Task statement: In the entries that follow, find the line containing "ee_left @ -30"; from there, copy every line exactly through the line containing "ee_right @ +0".

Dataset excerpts

:::::

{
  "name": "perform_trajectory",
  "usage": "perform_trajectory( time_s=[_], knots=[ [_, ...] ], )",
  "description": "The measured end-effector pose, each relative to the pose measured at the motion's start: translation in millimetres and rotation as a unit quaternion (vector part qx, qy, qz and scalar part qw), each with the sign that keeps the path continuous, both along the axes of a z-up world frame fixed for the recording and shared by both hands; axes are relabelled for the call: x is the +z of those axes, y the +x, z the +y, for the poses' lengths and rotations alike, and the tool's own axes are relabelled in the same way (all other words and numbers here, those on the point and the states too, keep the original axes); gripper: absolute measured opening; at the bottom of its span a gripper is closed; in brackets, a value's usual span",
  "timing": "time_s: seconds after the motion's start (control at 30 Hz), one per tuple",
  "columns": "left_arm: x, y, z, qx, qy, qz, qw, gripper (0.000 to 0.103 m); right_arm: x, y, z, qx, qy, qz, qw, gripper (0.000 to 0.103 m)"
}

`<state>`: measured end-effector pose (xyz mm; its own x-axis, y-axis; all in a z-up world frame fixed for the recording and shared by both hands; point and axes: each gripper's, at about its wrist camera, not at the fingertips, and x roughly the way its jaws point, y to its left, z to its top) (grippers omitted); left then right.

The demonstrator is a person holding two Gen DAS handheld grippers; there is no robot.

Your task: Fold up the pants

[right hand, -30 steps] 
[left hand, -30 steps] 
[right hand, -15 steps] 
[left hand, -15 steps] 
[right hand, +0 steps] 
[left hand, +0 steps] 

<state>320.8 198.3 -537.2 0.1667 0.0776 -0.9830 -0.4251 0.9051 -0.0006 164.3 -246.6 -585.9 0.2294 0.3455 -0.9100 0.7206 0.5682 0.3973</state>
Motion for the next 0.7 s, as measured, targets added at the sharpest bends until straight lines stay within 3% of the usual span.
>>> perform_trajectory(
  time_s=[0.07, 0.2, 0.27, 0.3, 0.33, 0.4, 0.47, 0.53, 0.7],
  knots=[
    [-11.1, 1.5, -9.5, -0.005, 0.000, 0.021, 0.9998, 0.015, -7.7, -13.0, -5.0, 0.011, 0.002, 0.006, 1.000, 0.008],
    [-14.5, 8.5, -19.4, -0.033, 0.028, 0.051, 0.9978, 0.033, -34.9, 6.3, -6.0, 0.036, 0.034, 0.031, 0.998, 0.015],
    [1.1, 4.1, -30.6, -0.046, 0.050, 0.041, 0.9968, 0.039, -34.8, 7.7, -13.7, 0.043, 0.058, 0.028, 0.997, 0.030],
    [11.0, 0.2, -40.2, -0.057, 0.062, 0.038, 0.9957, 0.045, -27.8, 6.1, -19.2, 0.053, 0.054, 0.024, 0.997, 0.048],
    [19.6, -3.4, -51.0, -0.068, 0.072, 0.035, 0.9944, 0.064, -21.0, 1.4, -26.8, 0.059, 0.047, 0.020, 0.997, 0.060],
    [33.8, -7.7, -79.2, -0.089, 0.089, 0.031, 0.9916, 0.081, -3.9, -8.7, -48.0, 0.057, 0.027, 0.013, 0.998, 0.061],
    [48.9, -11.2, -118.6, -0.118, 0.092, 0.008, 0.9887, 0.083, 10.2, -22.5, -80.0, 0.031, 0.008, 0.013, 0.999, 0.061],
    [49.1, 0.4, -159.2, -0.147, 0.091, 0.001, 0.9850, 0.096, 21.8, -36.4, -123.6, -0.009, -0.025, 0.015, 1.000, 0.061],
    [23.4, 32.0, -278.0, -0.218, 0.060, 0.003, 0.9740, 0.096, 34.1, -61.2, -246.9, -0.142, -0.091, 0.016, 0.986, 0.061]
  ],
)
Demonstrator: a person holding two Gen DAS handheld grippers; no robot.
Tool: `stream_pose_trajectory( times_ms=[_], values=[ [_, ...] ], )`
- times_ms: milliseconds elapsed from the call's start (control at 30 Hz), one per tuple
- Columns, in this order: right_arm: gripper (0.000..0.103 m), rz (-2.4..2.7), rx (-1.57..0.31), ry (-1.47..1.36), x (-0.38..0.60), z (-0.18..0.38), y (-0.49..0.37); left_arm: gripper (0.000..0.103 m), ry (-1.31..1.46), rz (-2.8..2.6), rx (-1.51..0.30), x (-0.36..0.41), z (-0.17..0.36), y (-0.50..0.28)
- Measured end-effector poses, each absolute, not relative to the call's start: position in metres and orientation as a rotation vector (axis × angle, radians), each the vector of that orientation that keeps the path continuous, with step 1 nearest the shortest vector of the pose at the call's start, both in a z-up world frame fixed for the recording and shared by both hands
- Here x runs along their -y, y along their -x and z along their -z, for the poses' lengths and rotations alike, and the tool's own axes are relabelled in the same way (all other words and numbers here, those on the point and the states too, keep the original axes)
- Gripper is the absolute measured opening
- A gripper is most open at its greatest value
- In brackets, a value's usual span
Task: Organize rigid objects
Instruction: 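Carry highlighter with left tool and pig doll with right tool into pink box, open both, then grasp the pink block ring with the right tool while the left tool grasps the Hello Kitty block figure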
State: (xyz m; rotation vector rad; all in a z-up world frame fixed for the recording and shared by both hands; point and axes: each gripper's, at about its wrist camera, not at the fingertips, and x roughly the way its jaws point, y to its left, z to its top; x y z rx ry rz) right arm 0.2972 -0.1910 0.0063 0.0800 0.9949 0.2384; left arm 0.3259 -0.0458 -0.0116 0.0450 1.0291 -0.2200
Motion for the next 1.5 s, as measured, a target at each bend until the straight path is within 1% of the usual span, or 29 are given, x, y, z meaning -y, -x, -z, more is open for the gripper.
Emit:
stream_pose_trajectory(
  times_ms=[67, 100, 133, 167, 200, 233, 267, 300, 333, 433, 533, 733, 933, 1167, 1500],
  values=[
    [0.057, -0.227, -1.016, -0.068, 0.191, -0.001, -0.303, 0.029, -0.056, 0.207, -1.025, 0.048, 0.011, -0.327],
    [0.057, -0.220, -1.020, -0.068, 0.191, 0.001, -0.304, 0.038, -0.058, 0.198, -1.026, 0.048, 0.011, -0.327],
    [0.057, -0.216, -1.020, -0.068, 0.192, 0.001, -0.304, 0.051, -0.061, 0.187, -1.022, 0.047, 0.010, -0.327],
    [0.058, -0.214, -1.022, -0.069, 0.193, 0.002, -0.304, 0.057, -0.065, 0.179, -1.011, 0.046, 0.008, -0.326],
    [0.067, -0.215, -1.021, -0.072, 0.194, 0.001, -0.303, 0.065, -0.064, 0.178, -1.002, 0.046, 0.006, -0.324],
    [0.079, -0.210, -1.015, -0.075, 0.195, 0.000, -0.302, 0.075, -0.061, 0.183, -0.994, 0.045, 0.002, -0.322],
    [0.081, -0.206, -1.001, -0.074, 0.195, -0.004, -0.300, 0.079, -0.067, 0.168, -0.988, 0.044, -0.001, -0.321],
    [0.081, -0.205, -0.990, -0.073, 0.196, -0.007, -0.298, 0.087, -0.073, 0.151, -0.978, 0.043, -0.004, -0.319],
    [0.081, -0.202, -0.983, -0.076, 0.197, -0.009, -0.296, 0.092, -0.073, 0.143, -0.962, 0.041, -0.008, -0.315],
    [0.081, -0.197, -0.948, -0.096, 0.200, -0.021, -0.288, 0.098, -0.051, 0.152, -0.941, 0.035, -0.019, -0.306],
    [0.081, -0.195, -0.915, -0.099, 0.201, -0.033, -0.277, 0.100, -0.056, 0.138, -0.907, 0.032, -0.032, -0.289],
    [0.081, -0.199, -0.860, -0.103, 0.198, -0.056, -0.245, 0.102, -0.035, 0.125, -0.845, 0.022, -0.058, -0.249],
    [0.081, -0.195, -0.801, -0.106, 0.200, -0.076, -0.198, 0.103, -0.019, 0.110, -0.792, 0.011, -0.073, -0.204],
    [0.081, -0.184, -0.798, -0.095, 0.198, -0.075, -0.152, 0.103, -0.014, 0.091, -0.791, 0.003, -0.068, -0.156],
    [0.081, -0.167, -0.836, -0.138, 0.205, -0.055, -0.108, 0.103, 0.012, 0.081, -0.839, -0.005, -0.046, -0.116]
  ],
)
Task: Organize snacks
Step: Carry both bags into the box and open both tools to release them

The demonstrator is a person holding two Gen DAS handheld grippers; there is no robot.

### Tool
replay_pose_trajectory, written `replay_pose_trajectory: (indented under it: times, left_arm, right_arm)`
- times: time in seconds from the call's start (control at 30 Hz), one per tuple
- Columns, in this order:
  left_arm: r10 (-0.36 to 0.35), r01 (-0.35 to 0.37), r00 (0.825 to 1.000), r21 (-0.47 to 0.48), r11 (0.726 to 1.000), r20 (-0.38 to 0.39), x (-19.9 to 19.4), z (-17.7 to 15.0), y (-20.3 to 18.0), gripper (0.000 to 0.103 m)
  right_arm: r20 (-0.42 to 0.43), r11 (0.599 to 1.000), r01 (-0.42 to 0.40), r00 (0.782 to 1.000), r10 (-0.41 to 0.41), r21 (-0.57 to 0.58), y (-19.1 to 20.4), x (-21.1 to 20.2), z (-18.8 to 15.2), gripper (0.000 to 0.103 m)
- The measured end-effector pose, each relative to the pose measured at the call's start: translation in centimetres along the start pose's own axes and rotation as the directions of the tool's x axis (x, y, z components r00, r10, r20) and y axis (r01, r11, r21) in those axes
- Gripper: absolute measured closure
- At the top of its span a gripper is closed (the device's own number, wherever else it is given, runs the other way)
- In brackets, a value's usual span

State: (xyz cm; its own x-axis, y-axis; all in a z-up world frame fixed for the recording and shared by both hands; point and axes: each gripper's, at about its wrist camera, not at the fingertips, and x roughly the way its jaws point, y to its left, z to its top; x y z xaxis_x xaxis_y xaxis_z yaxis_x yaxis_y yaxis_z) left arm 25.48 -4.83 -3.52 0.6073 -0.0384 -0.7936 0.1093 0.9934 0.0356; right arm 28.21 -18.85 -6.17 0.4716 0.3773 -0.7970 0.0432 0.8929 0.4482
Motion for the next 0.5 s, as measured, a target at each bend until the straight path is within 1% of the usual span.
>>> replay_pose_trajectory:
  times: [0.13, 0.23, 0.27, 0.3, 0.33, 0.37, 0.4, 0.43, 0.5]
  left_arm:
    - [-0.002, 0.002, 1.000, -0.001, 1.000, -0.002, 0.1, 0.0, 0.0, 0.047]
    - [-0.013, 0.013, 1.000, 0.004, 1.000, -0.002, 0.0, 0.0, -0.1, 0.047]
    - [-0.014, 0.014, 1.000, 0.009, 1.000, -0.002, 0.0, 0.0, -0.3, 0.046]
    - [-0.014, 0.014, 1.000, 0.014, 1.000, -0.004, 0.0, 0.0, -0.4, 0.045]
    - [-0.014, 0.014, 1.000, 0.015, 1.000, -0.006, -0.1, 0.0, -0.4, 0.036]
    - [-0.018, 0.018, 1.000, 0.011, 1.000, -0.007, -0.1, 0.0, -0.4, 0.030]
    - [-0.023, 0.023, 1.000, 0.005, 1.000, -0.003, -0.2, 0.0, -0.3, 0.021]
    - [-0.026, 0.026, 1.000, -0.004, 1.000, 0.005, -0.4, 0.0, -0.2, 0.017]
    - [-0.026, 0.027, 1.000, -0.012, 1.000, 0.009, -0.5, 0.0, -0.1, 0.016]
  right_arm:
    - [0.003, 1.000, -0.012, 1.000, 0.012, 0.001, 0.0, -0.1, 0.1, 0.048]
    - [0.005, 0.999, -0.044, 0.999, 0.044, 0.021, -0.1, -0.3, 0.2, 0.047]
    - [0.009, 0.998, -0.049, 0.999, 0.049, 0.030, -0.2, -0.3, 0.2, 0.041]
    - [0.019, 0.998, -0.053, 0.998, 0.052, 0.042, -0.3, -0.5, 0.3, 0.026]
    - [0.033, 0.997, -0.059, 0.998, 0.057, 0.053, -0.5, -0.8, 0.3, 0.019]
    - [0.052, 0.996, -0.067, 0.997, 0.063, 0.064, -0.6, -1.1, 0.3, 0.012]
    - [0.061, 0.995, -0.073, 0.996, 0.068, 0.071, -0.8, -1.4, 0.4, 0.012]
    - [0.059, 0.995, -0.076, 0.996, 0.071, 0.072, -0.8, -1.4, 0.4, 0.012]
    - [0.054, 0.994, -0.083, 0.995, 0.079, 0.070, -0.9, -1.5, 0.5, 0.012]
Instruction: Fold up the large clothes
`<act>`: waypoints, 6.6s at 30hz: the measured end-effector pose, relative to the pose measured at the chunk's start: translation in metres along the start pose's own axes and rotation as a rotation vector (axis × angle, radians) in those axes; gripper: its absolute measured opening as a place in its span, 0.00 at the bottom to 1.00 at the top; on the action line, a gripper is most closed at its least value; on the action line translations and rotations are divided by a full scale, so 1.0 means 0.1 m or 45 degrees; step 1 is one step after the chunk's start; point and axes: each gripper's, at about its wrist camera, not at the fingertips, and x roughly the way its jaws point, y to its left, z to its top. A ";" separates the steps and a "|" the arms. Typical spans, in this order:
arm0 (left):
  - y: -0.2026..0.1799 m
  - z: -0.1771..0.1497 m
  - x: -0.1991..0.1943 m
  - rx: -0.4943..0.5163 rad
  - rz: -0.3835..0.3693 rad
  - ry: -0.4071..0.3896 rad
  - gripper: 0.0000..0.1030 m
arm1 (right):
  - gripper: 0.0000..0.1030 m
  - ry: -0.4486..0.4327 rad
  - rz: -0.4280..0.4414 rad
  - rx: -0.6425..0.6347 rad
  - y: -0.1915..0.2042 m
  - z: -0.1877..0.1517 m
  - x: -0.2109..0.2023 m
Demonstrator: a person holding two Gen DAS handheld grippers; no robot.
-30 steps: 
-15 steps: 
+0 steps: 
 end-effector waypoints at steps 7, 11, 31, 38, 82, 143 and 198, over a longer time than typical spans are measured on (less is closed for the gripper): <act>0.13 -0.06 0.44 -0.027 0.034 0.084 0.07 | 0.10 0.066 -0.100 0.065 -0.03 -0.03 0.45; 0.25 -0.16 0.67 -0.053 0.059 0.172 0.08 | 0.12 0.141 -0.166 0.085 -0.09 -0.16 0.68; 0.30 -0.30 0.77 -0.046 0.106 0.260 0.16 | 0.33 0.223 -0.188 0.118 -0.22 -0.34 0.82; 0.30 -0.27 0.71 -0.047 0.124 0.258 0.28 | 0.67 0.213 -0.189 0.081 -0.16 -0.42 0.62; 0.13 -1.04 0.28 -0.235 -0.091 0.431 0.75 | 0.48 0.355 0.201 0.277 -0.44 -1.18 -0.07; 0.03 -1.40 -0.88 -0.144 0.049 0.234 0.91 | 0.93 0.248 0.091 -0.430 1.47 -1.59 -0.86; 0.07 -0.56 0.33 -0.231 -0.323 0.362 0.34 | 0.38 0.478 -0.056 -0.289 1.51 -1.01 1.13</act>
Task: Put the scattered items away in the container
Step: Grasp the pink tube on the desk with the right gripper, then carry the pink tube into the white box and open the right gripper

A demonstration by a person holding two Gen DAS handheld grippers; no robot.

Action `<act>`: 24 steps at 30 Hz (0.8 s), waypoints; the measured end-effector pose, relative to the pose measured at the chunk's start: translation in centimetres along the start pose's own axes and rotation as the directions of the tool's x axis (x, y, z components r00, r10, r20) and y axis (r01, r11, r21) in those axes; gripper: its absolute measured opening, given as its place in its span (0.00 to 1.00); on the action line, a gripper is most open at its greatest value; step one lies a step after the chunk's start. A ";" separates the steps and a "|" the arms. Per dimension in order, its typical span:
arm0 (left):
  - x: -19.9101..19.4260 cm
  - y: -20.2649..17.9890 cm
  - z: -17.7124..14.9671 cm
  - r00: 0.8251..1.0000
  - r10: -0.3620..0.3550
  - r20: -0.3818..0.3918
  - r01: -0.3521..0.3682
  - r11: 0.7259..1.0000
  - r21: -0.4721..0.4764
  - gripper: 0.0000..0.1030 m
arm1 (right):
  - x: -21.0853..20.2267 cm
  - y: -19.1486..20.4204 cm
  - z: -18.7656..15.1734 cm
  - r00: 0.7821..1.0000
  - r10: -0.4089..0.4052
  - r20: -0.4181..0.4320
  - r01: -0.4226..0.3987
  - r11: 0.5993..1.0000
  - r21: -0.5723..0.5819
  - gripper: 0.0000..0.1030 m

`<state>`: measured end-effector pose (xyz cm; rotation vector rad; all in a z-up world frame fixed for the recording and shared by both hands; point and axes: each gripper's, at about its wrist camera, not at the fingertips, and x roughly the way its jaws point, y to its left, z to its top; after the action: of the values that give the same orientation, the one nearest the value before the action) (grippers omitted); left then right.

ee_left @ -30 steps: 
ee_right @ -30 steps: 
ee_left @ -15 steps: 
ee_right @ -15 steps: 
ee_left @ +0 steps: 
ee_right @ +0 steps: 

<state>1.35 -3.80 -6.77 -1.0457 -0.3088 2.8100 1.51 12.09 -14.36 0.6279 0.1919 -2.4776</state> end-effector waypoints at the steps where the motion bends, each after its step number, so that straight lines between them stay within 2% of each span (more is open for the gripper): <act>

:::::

Response:
ee_left @ -30 steps: 
ee_right @ -30 steps: 
ee_left @ -15 steps: 
ee_right @ -15 steps: 
ee_left @ +0 steps: 
ee_right @ +0 steps: 

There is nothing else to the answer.